I posted several photos to Instagram the other day. I decided on a theme: What is Red? My posts were in response to an ‘invitation’ to share red coloured photos with #capturecolors and @captureonepro in the captions of my posts. I thought to limit my post to photos taken in Ireland in 2020 and found six I liked. Submissions closed today and three Fuji cameras await the the best pictures posted with those tags.
I noticed a bunch of other candidates that I had forgotten when making my ‘red’ selection, one of which included a red ball from the RHA in London.

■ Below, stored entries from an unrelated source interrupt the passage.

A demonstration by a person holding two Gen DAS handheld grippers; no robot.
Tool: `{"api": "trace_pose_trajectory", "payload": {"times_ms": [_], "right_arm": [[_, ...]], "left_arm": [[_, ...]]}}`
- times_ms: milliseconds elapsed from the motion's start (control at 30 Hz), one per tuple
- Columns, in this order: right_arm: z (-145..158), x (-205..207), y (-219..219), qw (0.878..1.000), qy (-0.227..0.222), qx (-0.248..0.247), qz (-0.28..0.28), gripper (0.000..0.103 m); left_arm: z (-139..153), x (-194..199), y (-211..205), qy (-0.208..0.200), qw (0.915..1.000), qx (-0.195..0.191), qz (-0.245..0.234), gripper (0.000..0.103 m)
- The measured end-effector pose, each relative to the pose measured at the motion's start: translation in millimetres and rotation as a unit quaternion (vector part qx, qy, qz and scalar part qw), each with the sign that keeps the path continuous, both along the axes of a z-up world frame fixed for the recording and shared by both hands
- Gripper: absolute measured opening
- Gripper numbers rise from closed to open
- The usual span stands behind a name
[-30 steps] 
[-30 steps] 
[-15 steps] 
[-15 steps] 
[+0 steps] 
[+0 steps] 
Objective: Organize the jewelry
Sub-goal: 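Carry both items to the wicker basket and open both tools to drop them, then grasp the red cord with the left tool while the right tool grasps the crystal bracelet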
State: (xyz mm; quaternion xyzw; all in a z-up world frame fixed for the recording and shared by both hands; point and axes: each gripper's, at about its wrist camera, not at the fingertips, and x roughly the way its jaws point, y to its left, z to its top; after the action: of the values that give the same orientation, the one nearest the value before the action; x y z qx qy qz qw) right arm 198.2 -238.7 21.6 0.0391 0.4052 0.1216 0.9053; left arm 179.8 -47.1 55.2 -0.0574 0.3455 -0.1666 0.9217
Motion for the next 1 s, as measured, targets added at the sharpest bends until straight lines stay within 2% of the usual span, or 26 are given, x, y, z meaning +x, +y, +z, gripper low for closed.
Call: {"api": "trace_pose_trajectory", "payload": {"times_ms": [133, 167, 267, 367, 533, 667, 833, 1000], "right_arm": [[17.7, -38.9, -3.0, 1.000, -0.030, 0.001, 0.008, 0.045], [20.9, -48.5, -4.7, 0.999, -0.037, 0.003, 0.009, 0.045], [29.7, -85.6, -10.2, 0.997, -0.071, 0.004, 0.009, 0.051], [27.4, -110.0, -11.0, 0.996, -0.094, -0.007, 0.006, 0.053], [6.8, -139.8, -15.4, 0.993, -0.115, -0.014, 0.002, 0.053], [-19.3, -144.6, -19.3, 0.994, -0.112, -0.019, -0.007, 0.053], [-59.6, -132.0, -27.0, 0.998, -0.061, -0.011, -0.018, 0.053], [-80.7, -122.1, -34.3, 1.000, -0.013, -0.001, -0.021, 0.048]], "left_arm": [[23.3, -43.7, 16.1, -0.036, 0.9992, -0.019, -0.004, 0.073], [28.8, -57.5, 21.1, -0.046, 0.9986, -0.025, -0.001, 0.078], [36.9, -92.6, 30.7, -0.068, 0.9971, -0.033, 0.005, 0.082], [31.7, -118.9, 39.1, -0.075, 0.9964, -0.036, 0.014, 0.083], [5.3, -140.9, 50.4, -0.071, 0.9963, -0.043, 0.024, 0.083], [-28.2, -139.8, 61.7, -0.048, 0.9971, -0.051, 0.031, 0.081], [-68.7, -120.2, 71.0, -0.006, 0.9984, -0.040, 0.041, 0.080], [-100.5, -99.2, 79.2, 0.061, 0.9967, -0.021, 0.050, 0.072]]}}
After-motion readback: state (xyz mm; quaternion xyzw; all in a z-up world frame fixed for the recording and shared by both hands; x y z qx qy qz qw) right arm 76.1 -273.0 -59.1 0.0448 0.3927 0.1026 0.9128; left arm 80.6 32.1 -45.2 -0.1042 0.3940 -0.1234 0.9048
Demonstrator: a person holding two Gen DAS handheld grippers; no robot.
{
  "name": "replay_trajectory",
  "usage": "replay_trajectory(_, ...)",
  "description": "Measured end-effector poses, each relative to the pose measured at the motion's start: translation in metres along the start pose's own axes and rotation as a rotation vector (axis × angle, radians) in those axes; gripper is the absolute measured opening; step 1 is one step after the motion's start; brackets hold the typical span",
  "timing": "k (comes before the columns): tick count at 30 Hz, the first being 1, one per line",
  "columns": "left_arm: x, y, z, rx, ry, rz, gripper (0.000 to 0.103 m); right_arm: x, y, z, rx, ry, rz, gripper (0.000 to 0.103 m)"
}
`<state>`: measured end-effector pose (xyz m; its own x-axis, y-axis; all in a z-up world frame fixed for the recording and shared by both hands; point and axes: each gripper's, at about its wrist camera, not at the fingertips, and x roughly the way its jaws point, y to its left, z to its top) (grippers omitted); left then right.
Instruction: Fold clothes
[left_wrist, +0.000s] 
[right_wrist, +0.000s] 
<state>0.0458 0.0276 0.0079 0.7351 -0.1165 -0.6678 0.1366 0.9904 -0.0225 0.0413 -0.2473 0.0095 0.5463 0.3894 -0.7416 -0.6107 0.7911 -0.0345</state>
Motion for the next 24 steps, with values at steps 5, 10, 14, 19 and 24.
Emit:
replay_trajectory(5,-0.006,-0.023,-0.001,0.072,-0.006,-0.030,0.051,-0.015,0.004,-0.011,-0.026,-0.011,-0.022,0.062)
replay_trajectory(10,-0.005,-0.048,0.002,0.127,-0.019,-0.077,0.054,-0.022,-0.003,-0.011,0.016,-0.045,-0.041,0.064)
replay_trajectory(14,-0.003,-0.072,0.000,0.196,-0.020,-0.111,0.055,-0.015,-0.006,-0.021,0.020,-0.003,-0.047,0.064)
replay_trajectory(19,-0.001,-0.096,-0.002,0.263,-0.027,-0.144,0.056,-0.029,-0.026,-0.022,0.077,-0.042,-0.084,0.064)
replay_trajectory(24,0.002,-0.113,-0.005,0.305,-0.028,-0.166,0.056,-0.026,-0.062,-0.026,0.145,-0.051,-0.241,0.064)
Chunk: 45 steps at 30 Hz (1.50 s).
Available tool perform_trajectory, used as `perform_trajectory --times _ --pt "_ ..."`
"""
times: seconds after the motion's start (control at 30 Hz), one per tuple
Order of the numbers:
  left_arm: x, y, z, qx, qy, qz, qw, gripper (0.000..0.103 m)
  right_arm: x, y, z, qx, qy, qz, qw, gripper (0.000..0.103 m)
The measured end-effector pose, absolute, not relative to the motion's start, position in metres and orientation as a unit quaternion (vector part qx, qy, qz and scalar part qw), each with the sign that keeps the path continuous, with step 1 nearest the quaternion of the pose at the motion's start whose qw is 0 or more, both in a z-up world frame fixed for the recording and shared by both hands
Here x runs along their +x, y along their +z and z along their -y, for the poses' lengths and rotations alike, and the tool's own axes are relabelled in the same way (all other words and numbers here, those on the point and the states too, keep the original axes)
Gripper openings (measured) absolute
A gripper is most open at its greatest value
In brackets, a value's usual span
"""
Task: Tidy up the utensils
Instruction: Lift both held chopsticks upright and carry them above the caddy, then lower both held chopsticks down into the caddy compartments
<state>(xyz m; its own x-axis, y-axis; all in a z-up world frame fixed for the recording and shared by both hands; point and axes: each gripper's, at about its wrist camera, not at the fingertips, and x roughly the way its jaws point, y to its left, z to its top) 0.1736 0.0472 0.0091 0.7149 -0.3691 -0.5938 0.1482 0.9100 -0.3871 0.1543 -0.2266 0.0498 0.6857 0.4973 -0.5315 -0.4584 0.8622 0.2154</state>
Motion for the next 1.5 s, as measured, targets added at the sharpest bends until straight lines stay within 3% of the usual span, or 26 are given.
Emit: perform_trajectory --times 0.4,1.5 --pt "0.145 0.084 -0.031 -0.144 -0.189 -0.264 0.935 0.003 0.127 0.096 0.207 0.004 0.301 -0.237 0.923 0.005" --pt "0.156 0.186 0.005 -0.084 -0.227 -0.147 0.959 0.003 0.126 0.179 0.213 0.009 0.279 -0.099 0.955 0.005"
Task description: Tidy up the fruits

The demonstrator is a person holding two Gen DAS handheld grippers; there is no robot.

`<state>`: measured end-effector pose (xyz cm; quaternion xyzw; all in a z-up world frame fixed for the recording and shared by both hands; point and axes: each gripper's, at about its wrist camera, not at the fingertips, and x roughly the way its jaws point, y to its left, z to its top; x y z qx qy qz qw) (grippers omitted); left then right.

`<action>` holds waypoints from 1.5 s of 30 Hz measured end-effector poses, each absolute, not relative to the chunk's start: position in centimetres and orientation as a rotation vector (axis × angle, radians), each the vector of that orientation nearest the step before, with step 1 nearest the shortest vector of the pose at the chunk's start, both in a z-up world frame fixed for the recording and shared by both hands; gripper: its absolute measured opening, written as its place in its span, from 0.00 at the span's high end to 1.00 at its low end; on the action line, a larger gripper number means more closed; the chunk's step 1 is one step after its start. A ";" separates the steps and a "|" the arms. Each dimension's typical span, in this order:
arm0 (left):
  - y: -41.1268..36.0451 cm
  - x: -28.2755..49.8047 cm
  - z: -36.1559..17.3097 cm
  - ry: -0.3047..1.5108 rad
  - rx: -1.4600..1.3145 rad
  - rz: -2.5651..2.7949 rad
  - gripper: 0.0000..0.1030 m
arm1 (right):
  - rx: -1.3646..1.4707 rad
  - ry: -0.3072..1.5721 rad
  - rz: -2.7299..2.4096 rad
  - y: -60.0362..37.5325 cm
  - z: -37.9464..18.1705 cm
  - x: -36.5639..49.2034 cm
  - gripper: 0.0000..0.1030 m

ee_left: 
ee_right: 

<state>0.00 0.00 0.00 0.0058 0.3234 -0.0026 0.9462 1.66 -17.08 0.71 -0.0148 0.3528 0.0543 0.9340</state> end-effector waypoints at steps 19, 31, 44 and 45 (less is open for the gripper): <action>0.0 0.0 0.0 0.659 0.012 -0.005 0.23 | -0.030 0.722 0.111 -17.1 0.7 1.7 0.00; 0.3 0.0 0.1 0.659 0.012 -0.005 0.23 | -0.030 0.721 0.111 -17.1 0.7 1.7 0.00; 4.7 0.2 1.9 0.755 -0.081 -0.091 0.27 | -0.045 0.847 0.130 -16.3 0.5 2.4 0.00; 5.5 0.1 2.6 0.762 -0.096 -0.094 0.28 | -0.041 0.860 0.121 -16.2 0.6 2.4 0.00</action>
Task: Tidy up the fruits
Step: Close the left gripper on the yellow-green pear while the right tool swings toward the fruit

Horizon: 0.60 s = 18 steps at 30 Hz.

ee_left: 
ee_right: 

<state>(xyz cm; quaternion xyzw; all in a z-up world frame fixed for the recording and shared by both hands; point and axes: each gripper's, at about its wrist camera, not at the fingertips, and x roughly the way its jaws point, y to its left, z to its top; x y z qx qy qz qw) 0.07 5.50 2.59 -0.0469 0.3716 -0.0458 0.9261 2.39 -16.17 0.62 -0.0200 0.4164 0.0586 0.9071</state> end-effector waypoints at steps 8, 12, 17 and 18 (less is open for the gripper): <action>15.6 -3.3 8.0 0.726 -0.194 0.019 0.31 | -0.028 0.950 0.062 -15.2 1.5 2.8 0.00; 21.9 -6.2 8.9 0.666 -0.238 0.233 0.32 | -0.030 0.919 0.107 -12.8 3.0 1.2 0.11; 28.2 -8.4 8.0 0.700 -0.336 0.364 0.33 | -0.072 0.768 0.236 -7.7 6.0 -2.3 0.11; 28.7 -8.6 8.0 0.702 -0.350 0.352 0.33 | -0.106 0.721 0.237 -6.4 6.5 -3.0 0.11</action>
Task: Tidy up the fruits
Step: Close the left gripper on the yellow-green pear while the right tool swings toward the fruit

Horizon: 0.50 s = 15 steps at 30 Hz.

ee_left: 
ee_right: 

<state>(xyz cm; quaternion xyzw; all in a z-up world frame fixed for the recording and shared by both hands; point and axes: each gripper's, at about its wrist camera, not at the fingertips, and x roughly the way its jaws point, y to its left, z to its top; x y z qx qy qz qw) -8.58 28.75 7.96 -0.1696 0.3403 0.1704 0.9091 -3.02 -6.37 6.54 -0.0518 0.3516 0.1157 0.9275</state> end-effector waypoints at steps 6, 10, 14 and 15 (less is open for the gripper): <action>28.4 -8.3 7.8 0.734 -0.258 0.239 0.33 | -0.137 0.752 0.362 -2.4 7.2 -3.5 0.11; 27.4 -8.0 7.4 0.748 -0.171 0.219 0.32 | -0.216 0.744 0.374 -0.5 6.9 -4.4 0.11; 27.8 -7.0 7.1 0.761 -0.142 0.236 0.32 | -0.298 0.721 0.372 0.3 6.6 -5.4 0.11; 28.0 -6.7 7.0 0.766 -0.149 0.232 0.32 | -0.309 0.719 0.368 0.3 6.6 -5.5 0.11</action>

Back in 2018, when we were working in the west end London, our daughter and her husband encouraged me to test their old Fuji X-E1 for street photography. I borrowed it and walked around London with the one 18-55 lens for four weeks. It was such a revelation to a Canon carrier that my wife made me a retirement gift of a Fuji X-T3.
I had taken just over four hundred photos with the X-E1 that October and amazingly, there were were over a hundred keepers. I didn’t know if that success rate was the street scenery or the camera until I started to notice the way I had changed my photography. I was shooting what I liked without thinking too much. And wonderfully, nobody turned or gurned like they do when the big Canon appears.
Sure, the 2012 X-E1 shutter lag was as woeful as on a smartphone but I adapted. The auto-focussing was poor but I compensated. It’s low light performance was noisy but I made that work for me. The battery life was dire but made me more decisive in order to save power. Technology leaped forward in the years between the launch dates of the X-E1 and the X-T3 and so these problems are long ago resolved on the modern X sensors.
All images copyright Simon Robinson 2018
There was a cloudy day with yellow circles and another day with a brighter view across The Thames. And there was an indoor shot of me (taken by my wife) as we learned about Renzo Piano in the RHA. And permanent installation with the red ball downstairs. Plus two night shots of fireworks. And not a tripod or a flash anywhere!
Individually perhaps none are outstanding but together, they tell a story of full circles, embellishing journey’s end on the way from small cameras to big and back again.